The ASCII encoding only includes the bytes with values <= 127
. The range of characters represented by these bytes is identical in most encodings; in other words, "A" is chr(65)
in ASCII, in latin-1, in UTF-8, and so on.
The one half symbol, however, is not part of the ASCII character set, so when Python tries to encode this symbol into ASCII, it can do nothing but fail.

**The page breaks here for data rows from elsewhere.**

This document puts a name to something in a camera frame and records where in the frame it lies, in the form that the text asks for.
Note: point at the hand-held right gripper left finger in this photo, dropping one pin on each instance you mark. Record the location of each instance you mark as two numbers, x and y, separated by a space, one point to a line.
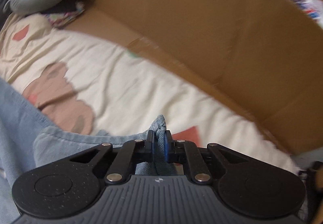
151 145

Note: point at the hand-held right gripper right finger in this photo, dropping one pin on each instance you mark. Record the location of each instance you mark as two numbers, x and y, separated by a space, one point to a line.
166 145

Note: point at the cream bear print bed sheet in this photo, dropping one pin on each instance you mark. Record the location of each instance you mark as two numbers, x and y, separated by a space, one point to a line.
126 82

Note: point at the flattened cardboard box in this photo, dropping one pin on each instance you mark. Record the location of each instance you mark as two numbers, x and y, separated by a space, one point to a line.
189 24

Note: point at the floral cloth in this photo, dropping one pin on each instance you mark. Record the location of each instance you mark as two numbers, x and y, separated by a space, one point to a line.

Update: Here's what happens (I assume we're talking CPython):
float(u'\xbd')
leads to PyFloat_FromString
in floatobject.c being called. This function, giving a unicode object, in turn calls PyUnicode_EncodeDecimal
in unicodeobject.c being called. From skimming over the code, I get it that this function turns the unicode object into a string by replacing every character with a unicode codepoint <256
with the byte of that value, i.e. the one half character, having the codepoint 189, is turned into chr(89)
.
Then, PyFloat_FromString
does its work as usual. At this moment, it's working with a regular string, which happens to be containing a non-ASCII range byte. It doesn't care about this; it just finds a byte that's not a digit, a period or the like, so it raises the value error.
The argument to this exception is a string
"invalid literal for float(): " + evil_string
That's fine; an exception message is, after all, a string. It's only when you try to decode this string, using the default encoding ASCII, that this turns into a problem.